Experimental infection of Leishmania (Mundinia) martiniquensis in BALB/c mice and Syrian golden hamsters.

Our objective was to investigate clinical progression, presence of parasites and DNAs, parasite loads, and histological alterations in BALB/c mice and Syrian golden hamsters after intraperitoneal inoculation with Leishmania (Mundinia) martiniquensis promastigotes with a goal to choosing an appropriate animal model for visceral leishmaniasis. Infections were monitored for 16 weeks. Infected BALB/c mice were asymptomatic during the infection course. Parasite DNAs were detected in the liver at week 8 of infection, followed by clearance in most animals at week 16; whereas in the spleen, parasite DNAs were detected until week 16. These results are correlated to those obtained measuring parasite loads in both organs.

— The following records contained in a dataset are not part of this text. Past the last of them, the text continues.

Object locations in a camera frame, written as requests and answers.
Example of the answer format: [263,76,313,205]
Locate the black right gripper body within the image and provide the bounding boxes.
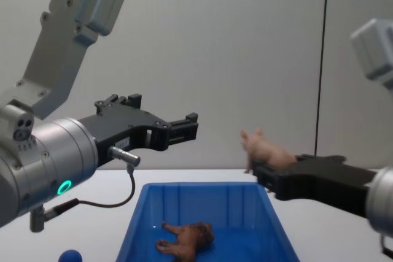
[274,158,378,218]

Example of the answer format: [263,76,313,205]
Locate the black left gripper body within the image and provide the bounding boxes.
[78,108,169,164]

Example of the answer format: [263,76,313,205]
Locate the pink toy pig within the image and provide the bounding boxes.
[239,128,298,174]

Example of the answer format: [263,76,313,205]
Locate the blue plastic bin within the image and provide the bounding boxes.
[114,182,301,262]

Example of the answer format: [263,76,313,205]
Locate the brown toy animal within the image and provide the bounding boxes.
[155,221,216,259]

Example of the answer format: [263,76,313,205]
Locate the small blue ball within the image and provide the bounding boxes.
[58,249,84,262]

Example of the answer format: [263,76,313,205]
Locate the thin dark cable silver plug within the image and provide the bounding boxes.
[29,146,142,233]

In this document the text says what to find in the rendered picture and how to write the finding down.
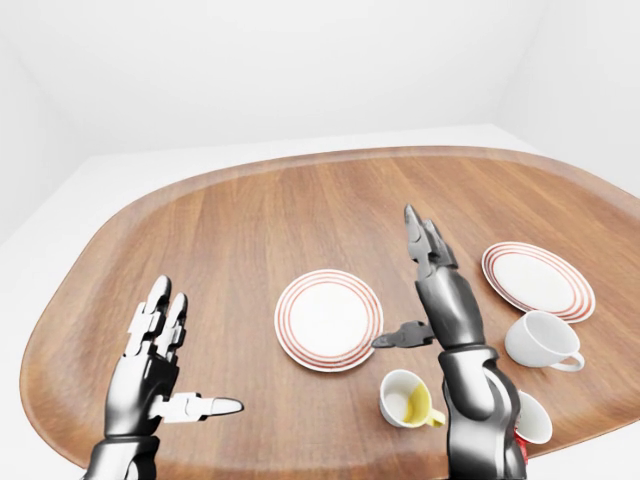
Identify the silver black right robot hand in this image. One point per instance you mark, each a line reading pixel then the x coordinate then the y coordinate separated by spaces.
pixel 450 310

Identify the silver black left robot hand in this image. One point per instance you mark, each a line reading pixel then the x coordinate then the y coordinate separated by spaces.
pixel 131 390

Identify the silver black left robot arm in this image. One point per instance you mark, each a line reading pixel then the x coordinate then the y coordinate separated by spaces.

No parasite DNA and no alteration in the bone marrow were observed indicating that no dissemination occurred. These results suggest the control of visceralization of L. martiniquensis by BALB/c mice. In hamsters, weight loss, cachexia, and fatigue were observed after week 11. Leishmania martiniquensis parasites were observed in tissue smears of the liver, spleen, and bone marrow by week 16. Parasite loads correlated with those from the presence of parasites and DNAs in the examined tissues. Alterations in the liver with nuclear destruction and cytoplasmic degeneration of infected hepatocytes, presence of inflammatory infiltrates, necrosis of hepatocytes, and changes in splenic architecture and reduction and deformation of white pulp in the spleen were noted. These results indicate a chronic form of visceral leishmaniasis indicating that the hamster is a suitable animal model for the study of pathological features of chronic visceral leishmaniasis caused by L. martiniquensis.